Tech Videos — Week of 2026-05-16 to 2026-05-22#

Watch First#

Build Agents That Run for Hours (Without Losing the Plot) by Anthropic is the required watch of the week for anyone building autonomous systems. It eschews hype for pragmatic scaffolding details, explaining the specific adversarial generator and evaluator patterns necessary to keep LLMs reliably executing software tasks over 12-hour context windows.

Week in Review#

The dominant theme this week is the urgent industry shift from fragile prompt engineering to rigid, deterministic scaffolding for AI agents to prevent massive codebase entropy. Across the board, engineering teams are frantically building protocol-level guardrails—like the Model Context Protocol (MCP), secure execution sandboxes, and neurosymbolic guardians—to stabilize complex agentic workflows. Simultaneously, hardware architecture is formally fracturing, with dedicated silicon and runtime optimizations splitting raw training workloads from constrained edge inference limits.

Highlights by Theme#

Developer Tools & Platforms#

The tooling ecosystem is rapidly adapting to host autonomous agent workloads, highlighted by Google heavily pushing its Antigravity 2.0 orchestration UI and standalone CLI in What’s new in Gemini API, Google AI Studio and Google Antigravity.

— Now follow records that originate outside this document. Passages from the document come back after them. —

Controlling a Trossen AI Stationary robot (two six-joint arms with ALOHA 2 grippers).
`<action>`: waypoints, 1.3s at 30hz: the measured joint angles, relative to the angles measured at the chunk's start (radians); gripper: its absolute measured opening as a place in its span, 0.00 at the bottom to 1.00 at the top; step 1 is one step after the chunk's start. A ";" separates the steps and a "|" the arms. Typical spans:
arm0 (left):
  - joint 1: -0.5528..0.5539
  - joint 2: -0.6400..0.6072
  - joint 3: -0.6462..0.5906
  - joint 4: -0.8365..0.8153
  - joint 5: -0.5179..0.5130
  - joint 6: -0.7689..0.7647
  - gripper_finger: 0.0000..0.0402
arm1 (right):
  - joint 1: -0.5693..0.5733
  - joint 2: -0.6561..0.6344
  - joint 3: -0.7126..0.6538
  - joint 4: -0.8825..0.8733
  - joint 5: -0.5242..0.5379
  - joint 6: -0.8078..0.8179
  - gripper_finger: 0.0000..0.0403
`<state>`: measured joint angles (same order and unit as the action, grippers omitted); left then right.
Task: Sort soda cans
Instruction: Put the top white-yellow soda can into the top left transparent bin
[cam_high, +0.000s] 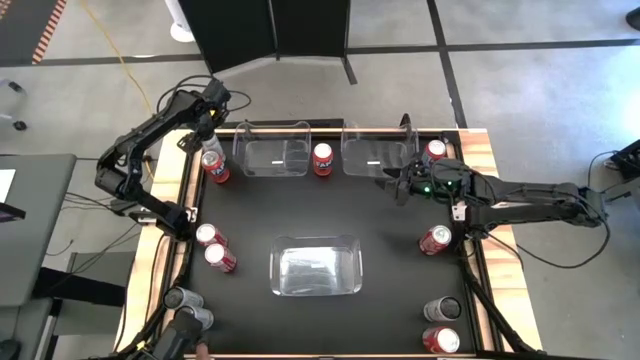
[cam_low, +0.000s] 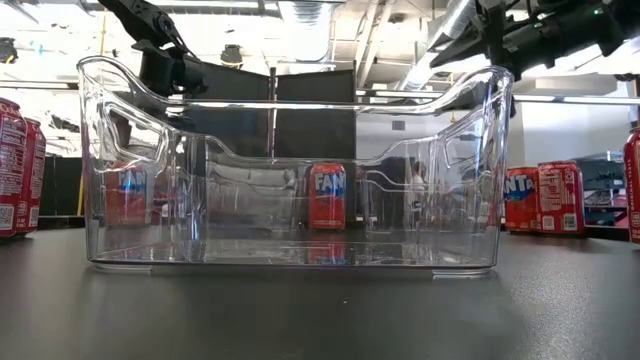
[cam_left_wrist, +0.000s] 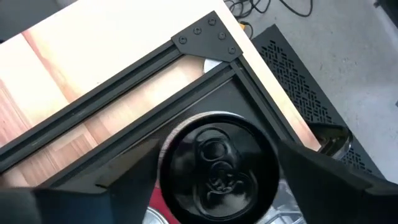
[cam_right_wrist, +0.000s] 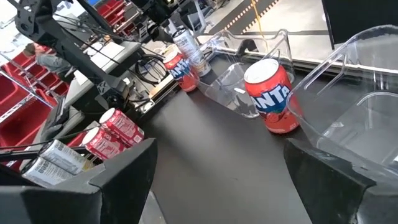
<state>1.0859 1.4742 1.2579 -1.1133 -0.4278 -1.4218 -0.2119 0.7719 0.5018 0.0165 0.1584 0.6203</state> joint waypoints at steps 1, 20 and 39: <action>0.000 0.000 0.000 0.000 0.000 0.008 0.73 | 0.000 0.000 0.000 -0.004 0.000 0.001 0.90; -0.046 -0.010 0.013 -0.057 0.017 0.185 0.63 | 0.023 0.000 0.000 -0.068 -0.010 0.056 0.81; -0.103 -0.204 0.044 -0.019 0.046 0.436 0.63 | 0.029 0.000 0.000 -0.058 -0.032 0.115 0.81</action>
<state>0.9828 1.2697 1.3020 -1.1324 -0.3821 -0.9856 -0.1829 0.7723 0.5018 -0.0412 0.1268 0.7353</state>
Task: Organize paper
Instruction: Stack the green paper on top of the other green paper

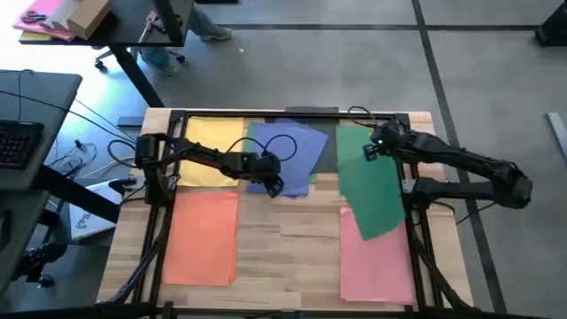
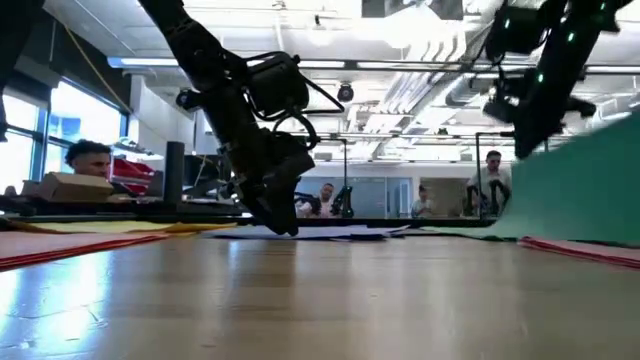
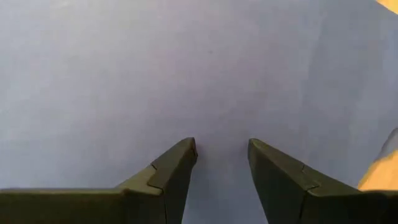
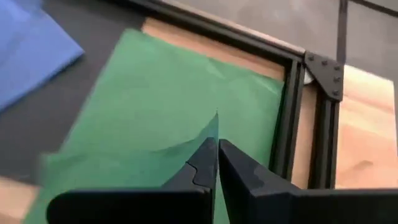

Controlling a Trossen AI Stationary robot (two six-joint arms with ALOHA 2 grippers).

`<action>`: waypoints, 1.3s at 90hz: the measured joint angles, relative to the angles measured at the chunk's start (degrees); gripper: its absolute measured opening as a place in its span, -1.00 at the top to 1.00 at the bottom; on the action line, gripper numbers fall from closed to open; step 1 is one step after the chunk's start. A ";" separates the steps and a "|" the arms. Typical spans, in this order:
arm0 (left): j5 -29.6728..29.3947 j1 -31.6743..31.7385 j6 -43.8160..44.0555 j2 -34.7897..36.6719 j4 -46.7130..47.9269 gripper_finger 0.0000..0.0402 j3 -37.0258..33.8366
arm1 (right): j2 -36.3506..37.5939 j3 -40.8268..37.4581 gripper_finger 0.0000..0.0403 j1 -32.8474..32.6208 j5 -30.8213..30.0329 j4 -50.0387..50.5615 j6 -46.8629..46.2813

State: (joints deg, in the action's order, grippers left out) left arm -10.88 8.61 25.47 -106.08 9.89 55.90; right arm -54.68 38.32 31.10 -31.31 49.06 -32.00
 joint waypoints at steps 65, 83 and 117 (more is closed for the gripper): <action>-0.47 -1.16 -0.04 0.00 0.15 0.28 0.02 | -2.46 1.01 1.00 -10.05 51.34 -7.73 29.91; -1.55 -1.16 -0.04 0.00 0.20 0.28 0.02 | -8.97 0.19 1.00 -19.45 47.87 -8.16 27.67; -2.01 -1.12 -0.04 0.00 0.18 0.28 0.02 | -31.42 0.29 1.00 -19.68 44.65 -9.04 27.71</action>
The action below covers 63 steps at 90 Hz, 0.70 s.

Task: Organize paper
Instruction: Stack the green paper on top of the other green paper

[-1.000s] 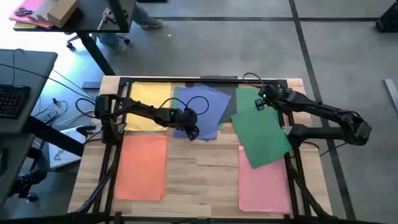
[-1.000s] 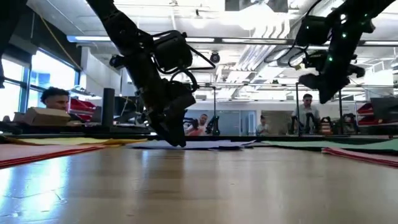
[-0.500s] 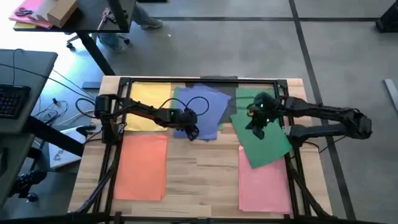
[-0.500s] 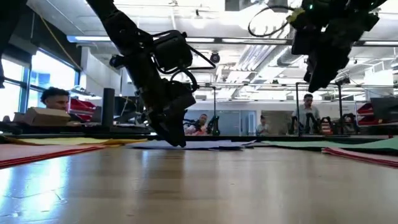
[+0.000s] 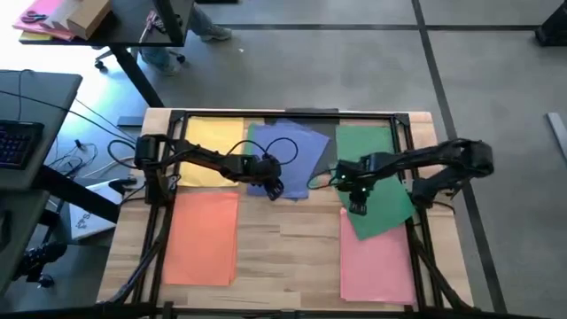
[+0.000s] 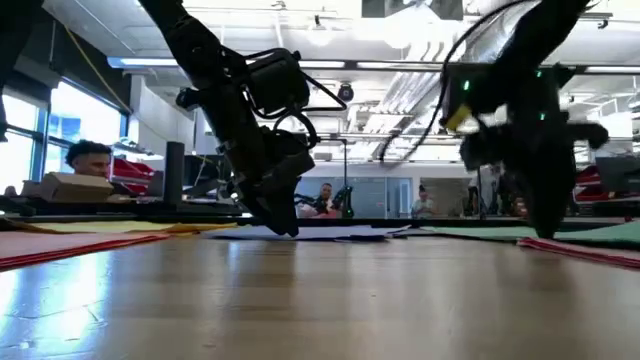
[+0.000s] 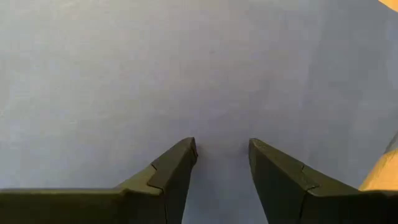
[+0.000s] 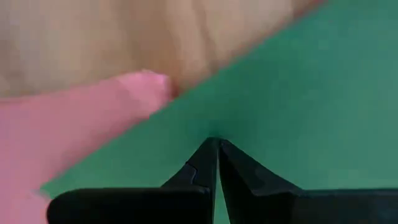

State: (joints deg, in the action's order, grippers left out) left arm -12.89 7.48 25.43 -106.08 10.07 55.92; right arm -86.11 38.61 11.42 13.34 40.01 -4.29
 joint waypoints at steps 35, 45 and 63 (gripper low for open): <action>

For pragmatic testing, Marlene Mhangami’s Beyond Code Coverage: Functionality Testing with Playwright provides a highly credible blueprint for using Model Context Protocol (MCP) servers to enforce Test-Driven Development on AI coding assistants. To keep streaming agent UIs stable, Mike Christensen argues against Server-Sent Events (SSE) in favor of WebSockets for cross-tab resumability in Why Your AI UX Is Broken (and It’s Not the Model’s Fault). Finally, fundamental language updates made waves, including a deep architectural dive into Rust’s integration into the Linux kernel in Why Rust is different, with Alice Ryhl, and the introduction of a vector-accelerated Green Tea Garbage Collector in What’s new in Go.

AI & Machine Learning#

AI engineering is heavily focusing on shrinking models and enforcing execution boundaries to make inference practical and reliable. In From 46% to 90%: Fine-Tuning Tiny LLMs for On-Device Agents, Google details how fine-tuning a 270-million parameter “Function Gemma” on synthetic data doubled function calling success rates. To combat the unreliability of flat vector RAG architectures, Connecting the Dots with Context Graphs by Neo4j advocates for structured, multi-hop context graphs to give agents auditable reasoning memory. On the frontier model side, Let’s go Bananas with GenMedia introduces a vital stateful interactions API for Gemini 3.3 that caches multi-turn contexts on the server to save network bandwidth. Furthermore, engineers are employing deterministic fallbacks, such as the hard-coded Playwright logic demonstrated in Harnesses in AI: A Deep Dive or the code-level constraints outlined in Stop AI Hallucinations With These 5 Techniques.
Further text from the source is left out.